The next year the Blues' fortunes, and Keenan's, took a nosedive. He alienated the public by trading fan favorites Brendan Shanahan and Curtis Joseph and sparred all season with St. Louis's resident superstar. Brett Hull. In February 1996 Keenan traded for Wayne Gretzky, who would become an unrestricted free agent at the end of the season, and then failed to sign him to a long-term contract. Even with Gretzky and Hull, the Blues finished two games below .500 and lost to the Detroit Red Wings in the second round of the playoffs.
It became apparent that Keenan's days were numbered when the city turned solidly against him early in the 1996-97 season after he stripped Hull of his captaincy. "Brett Hull is among the four most talented players I've ever coached," says Keenan, who was booed vociferously by the normally polite St. Louis fans, "but I was unable to convince him that he had to be a complete team player to win a Stanley Cup. Great players have needs that have to be satisfied, but the needs of the team have to be first."
With attendance slipping and the Blues' record a disappointing 15-17-1, club president Jack Quinn pulled the plug on Keenan. "It hits you like a thunderbolt," Keenan says. St. Louis bought out the final four years of his contract, but, as was the case when Keenan left the Rangers, the terms of the settlement precluded either party from discussing certain particulars of his years with the Blues. Bettman, Keenan and senior members of St. Louis management signed the agreement. No finger-pointing. No name-calling. No assigning blame. "I don't think we can even talk about the weather in St. Louis," says Campbell, noting that his client's final payment from the Blues doesn't come due until January. "Obviously there's a lot of money involved."
Small wonder the other NHL clubs are reluctant to touch Keenan. Everywhere he goes, he's followed by vitriol and settlements. The only NHL team that has made Keenan a concrete coaching offer since he was fired by the Blues is the Boston Bruins, and that offer was on the table for only a few days. Bruins general manager Harry Sinden flew to Toronto in May to try to iron out the terms of a three-year contract with Campbell, but when a deal wasn't struck at that initial meeting, Sinden went elsewhere, eventually hiring Pat Burns. "Mike was prepared to be somewhat reasonable," says Sinden, "but the last thing I needed was for the situation to be portrayed in the Boston media as the Bruins' wanting a good coach but not wanting to pay to get him. I wasn't concerned about Mike's history. I wasn't worried that Mike Keenan would have a problem with Harry Sinden. We think somewhat alike. I can't comment on anyone else, but given the fact that a number of coaches who aren't as qualified as Mike were hired for more money than he has been asking, I'd have to speculate that some people have been concerned about those things."

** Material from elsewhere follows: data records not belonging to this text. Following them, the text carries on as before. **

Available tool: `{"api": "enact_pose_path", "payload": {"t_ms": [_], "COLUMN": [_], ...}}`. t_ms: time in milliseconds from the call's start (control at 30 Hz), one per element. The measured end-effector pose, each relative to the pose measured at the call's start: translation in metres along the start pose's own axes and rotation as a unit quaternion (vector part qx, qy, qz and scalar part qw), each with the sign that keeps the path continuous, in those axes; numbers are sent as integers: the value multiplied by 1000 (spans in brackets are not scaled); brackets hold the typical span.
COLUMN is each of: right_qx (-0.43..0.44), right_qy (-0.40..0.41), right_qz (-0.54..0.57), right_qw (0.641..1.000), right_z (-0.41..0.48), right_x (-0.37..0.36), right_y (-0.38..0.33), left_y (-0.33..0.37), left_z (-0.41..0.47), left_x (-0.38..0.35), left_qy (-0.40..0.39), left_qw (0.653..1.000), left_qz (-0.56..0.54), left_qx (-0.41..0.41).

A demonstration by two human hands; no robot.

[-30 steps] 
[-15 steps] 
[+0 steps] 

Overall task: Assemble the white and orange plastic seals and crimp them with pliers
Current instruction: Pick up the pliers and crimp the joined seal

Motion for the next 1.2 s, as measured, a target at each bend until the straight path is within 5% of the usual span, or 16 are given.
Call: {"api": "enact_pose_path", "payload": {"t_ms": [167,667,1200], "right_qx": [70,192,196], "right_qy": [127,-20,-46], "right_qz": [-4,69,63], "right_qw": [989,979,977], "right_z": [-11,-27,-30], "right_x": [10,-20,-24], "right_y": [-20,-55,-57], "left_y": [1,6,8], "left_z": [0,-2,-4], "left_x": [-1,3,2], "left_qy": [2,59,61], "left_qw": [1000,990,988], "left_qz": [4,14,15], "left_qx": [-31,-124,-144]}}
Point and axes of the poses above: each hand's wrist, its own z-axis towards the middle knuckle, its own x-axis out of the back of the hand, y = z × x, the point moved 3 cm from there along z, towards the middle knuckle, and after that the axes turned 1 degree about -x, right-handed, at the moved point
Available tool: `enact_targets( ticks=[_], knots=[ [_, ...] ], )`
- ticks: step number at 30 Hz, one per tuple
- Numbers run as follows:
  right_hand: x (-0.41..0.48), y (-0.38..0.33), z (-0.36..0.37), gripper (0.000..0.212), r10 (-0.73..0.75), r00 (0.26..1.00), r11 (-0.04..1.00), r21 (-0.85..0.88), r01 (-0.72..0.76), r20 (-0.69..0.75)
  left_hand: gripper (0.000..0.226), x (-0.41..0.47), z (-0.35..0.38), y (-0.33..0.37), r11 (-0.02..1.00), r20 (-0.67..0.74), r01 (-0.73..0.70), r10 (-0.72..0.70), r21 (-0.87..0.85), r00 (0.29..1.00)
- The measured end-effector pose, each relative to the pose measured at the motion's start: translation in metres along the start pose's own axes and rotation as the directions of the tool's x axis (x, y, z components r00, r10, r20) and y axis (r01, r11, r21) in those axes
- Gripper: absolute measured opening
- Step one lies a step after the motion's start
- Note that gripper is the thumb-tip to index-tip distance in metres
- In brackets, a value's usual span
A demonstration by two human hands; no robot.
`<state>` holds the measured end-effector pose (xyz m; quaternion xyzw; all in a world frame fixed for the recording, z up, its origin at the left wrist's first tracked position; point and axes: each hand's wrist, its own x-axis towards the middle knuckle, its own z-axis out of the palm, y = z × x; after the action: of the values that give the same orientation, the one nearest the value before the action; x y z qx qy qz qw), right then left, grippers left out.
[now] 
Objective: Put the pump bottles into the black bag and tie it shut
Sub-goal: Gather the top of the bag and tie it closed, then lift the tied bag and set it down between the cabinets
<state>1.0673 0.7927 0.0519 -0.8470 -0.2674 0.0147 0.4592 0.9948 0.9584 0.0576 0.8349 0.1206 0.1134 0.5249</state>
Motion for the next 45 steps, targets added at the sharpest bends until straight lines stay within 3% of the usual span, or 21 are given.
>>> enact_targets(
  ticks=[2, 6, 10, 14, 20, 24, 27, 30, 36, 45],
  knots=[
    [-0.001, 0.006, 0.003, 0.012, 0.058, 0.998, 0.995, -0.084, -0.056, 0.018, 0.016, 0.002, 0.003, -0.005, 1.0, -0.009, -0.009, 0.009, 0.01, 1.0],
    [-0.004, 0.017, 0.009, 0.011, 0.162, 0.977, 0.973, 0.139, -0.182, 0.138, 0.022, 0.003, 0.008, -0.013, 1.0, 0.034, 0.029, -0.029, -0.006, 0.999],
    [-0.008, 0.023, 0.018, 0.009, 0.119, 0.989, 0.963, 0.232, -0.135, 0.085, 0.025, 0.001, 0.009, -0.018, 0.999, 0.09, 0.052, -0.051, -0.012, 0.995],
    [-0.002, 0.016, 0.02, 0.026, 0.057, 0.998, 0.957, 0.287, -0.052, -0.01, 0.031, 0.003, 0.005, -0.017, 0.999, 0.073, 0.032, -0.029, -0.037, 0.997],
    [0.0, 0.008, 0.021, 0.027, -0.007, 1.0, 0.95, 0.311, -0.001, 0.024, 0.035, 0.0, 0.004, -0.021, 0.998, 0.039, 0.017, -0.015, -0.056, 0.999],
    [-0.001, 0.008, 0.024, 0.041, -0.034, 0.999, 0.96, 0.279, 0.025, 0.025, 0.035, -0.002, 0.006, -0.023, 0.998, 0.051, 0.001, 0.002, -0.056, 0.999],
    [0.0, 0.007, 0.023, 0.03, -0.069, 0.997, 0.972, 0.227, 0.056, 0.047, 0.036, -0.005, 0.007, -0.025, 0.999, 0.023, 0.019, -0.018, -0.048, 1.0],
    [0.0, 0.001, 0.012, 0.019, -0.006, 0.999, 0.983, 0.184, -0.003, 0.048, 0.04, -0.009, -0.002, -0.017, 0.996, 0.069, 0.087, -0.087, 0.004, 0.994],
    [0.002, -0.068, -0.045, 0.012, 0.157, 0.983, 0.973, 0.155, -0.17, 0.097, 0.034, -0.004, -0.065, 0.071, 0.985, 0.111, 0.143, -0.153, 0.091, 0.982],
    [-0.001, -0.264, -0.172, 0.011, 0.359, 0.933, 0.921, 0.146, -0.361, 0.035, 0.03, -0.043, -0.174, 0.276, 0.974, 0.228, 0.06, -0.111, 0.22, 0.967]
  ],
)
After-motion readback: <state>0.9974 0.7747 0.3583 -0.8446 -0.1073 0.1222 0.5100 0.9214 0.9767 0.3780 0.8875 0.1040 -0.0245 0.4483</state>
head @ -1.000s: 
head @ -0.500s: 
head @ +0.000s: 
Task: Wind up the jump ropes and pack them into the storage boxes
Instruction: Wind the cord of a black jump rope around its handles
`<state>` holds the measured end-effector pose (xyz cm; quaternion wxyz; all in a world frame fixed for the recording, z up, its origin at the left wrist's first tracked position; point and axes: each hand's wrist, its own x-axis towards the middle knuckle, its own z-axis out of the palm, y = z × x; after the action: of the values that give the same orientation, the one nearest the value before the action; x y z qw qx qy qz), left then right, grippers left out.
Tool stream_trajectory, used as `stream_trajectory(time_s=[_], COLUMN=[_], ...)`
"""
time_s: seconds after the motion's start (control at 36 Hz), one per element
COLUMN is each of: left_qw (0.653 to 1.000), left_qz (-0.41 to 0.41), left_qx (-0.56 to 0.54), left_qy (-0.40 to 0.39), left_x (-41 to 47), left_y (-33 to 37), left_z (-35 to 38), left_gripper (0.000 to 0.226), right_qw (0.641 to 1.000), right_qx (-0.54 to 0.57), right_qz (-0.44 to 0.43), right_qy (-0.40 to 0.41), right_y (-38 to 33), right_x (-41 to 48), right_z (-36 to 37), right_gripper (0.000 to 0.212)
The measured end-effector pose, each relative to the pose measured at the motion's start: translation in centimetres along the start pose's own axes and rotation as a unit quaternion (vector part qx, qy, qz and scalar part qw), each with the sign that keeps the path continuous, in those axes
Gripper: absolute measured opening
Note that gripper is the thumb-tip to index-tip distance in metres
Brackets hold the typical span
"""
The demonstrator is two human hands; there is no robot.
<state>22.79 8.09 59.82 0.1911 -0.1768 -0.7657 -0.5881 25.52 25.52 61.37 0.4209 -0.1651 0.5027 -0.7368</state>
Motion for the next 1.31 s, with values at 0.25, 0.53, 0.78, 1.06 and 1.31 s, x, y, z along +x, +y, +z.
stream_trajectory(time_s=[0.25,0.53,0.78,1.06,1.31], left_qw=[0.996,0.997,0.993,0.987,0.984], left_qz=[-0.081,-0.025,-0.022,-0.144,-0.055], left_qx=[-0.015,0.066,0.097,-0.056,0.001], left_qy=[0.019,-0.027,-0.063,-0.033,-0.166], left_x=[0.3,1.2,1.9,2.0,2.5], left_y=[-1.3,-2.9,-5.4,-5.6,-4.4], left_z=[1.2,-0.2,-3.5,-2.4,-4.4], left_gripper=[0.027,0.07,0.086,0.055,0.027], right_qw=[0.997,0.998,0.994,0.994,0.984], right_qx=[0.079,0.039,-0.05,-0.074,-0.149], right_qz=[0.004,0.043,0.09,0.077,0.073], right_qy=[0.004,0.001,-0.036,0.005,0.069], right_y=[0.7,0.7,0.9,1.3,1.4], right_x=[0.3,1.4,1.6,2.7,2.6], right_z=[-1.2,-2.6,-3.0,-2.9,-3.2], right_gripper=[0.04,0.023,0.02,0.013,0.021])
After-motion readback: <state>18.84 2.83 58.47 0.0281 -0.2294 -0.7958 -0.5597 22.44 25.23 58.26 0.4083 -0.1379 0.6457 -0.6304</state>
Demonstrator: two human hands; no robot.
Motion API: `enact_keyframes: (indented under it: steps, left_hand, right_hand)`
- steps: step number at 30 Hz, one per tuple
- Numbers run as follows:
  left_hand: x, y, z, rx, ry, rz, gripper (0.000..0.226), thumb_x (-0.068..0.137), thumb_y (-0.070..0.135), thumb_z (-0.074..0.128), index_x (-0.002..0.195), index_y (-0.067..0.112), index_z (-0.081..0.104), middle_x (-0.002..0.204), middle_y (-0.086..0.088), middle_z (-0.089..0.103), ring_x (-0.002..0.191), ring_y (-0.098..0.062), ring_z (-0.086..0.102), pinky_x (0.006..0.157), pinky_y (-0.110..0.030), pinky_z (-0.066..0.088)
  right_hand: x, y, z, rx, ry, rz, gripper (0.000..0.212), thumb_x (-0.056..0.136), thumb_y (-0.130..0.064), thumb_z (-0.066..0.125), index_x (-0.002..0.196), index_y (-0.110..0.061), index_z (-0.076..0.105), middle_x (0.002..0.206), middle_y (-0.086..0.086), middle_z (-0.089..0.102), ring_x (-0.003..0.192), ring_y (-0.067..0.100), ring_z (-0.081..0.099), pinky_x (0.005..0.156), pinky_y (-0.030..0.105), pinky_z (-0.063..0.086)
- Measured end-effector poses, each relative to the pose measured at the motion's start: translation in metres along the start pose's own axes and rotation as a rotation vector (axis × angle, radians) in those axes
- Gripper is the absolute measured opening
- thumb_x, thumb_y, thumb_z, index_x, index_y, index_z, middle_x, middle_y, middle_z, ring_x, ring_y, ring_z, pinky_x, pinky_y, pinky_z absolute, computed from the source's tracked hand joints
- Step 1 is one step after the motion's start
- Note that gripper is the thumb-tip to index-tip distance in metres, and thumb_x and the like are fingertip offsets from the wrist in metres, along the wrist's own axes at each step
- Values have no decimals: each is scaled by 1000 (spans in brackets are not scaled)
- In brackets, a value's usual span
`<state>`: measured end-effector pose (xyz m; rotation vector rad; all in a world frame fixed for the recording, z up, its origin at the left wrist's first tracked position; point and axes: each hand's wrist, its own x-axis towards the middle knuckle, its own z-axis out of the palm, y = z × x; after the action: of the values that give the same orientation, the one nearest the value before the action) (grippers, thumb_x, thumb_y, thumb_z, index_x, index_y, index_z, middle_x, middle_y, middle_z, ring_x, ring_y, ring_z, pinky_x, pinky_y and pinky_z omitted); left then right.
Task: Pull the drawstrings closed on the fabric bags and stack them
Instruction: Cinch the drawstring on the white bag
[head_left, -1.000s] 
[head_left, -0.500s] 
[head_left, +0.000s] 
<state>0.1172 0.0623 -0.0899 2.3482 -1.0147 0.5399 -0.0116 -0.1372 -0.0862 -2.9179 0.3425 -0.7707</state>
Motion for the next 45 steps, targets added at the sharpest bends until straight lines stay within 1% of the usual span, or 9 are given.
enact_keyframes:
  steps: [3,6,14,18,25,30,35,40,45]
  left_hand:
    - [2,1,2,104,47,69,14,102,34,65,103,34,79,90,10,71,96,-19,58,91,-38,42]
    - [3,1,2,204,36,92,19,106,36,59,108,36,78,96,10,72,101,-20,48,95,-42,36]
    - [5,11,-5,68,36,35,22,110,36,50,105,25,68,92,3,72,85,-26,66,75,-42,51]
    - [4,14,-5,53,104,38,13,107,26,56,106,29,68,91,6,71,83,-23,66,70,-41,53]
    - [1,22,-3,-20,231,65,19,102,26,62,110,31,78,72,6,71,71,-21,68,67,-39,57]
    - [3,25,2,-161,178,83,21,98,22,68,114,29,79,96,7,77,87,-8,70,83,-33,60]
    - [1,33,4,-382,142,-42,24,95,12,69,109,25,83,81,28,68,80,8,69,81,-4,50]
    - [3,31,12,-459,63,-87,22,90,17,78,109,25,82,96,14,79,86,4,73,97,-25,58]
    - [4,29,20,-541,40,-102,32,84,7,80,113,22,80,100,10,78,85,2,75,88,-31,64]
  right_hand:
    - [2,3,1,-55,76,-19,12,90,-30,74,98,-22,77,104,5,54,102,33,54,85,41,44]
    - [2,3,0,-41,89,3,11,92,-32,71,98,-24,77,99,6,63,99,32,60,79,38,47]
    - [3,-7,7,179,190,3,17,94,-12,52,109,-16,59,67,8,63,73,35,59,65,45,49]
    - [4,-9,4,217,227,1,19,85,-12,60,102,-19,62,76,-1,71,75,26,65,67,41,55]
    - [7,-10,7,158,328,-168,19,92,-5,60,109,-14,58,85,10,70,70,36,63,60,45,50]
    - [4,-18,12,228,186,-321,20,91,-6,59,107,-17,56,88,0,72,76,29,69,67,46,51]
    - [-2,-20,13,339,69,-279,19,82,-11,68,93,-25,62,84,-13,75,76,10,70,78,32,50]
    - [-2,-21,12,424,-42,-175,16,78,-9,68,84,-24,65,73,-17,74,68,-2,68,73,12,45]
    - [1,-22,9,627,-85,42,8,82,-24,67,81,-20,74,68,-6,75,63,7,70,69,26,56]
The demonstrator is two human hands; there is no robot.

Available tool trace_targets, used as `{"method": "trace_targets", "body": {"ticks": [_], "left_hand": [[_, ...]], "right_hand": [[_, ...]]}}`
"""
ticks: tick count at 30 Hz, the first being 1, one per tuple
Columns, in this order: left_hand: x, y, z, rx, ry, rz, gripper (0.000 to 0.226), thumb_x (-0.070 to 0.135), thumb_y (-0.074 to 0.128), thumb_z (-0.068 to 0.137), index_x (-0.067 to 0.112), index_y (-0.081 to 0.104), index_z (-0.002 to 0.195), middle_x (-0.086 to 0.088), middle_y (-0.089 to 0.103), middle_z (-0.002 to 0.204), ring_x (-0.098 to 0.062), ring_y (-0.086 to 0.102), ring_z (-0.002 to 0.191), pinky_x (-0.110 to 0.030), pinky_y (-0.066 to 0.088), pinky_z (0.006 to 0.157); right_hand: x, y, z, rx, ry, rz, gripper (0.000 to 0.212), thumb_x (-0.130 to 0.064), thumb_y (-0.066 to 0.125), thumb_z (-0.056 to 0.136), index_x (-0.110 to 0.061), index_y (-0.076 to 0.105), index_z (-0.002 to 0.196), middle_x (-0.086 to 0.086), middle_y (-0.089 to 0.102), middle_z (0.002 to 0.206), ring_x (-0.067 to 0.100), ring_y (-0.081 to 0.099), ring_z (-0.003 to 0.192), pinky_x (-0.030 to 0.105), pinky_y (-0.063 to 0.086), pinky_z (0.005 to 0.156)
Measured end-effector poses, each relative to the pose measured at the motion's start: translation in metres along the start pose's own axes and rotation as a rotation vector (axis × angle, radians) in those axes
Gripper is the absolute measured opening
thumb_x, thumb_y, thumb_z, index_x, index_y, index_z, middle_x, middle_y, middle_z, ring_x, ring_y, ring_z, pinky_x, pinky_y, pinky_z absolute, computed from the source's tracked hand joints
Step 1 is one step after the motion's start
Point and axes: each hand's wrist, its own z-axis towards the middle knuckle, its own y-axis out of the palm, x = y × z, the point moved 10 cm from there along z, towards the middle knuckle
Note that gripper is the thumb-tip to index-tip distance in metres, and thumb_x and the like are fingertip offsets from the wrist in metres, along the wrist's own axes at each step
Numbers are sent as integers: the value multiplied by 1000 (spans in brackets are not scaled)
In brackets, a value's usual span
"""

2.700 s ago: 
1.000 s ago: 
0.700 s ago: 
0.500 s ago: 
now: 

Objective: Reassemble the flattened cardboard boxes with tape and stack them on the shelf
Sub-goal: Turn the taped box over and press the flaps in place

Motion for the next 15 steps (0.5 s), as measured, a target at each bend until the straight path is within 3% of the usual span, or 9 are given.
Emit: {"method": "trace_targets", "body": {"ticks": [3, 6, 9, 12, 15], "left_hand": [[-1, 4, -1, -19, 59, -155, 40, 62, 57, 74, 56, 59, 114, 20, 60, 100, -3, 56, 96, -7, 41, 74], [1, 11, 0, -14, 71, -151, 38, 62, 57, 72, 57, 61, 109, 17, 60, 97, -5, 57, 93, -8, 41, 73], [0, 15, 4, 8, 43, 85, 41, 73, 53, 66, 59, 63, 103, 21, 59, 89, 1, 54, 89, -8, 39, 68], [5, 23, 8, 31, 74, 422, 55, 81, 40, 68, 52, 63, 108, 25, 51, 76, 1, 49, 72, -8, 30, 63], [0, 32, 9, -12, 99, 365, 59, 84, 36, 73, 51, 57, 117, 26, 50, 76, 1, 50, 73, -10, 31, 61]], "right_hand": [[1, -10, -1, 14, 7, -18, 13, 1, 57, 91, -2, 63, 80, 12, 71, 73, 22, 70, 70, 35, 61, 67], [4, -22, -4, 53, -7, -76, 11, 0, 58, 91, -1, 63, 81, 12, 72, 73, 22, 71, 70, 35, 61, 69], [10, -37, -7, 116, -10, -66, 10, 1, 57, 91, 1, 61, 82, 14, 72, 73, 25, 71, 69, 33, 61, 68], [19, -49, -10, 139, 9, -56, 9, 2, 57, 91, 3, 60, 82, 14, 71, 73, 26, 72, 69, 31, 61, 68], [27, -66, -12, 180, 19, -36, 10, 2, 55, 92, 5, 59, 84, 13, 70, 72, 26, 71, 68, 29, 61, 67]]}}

"I have no idea what went wrong," Keenan says of the Bruins negotiations, "it was a huge disappointment."
It wasn't the last one he experienced during a long, hot summer in which Keenan's overtures to teams seeking a coach were greeted with tepid interest and stony silences. He interviewed with Toronto Maple Leafs president and general manager Ken Drydcn and with Phoenix Coyotes general manager Bobby Smith, while Campbell had four or five conversations with Flyers general manager Bob Clarke. "We had great discussions with the Washington Capitals," says Campbell, "and they just died. It was eerie."
Blackballed? Keenan rejects that suggestion, though the thought has crossed his mind that someone in a high place is working against him. "It's still free enterprise," he says. "For that reason I haven't had many thoughts about collusion."
He has had general manager and coaching offers from minor league teams, but Keenan wants to coach in the NHL, preferably this season, and he isn't insisting on the sort of control he had in St. Louis. "I don't have a job, so I'm pretty well open to any offer," he says. "I was prepared to return to the NHL as only a coach in Boston."
So he waits, making plans he wouldn't have dreamed of making a year ago. To visit Michigan for parents' weekend. To drive up to Maine with Nola to visit her kids. To marry Nola over Christmas. Within driving distance of Boston are half a dozen American Hockey League teams and at least 20 colleges that play Division I hockey, and Keenan has plans to take in as many games as he can. Once a week he'll fly to Toronto to do Junior A telecasts, on a voluntary basis, to stay up to speed on the young talent.
"Pat Riley told me something this summer," says Keenan, recalling a conversation he had with the coach of the Miami Heat, who also left New York amid controversy. "He said that over time it all would subside and people would put aside the extraneous elements of my career and focus on what made me successful. The thing that's confusing to me is, What are the criteria? What do people want? Success? There's a price you have to pay for success. Or do they want the status quo? I want to coach. I'm not prepared to step away from it yet, particularly after the last two situations. That candle will burn out someday, but it's very much present today."